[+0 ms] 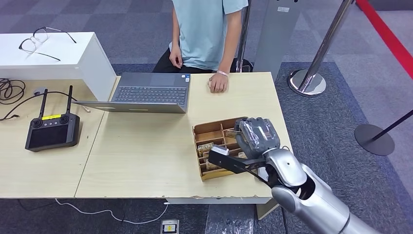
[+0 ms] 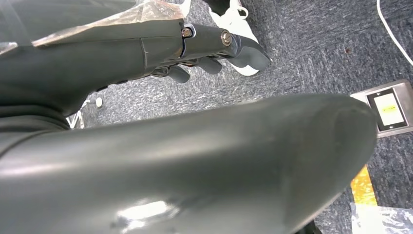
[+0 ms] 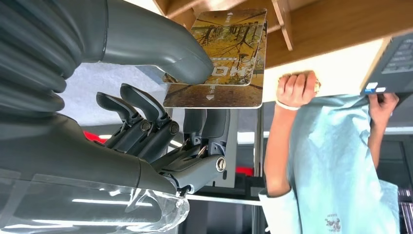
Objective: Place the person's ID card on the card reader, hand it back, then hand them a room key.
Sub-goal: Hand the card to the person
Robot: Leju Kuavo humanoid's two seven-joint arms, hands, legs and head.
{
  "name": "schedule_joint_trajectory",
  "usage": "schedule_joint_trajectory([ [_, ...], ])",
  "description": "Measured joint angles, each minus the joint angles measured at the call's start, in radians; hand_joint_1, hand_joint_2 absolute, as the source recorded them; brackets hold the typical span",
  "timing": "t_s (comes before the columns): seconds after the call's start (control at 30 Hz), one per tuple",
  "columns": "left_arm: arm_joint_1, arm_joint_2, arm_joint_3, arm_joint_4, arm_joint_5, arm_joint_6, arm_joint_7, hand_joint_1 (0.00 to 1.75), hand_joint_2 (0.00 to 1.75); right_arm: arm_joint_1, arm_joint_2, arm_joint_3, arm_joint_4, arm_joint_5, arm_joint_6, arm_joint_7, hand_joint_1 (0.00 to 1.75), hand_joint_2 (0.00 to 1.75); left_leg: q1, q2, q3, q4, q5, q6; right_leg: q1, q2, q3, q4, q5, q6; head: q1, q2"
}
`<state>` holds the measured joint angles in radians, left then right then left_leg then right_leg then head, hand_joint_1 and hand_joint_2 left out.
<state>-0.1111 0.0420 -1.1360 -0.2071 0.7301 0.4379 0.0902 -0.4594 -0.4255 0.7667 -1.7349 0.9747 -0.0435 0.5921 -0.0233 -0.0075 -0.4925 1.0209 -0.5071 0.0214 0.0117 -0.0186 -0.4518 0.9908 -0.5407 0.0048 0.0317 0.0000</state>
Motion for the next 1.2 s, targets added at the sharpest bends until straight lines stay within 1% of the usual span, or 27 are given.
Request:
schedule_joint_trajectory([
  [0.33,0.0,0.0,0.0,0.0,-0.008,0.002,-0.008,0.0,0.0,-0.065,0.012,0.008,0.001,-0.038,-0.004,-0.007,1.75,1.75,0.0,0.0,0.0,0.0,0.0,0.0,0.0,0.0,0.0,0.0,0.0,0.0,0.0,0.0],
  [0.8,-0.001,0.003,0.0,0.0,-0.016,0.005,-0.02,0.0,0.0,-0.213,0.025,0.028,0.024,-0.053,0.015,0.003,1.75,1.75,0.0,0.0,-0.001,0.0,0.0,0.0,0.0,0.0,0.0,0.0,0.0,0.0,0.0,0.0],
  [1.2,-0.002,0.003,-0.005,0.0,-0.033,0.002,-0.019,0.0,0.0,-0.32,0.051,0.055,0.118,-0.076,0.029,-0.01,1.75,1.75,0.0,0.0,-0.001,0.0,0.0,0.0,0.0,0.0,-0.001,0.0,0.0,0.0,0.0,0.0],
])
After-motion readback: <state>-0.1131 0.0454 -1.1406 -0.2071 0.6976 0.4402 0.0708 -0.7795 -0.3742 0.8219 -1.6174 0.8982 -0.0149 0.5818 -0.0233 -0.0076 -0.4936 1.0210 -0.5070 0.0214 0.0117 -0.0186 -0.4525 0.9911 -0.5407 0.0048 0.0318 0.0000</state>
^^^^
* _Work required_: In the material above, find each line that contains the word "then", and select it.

* _Response to the exercise_:
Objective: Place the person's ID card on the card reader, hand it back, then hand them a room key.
`<state>` holds the measured joint angles in radians, left then right then left_leg then right_leg then head, hand_joint_1 and hand_joint_2 left out.

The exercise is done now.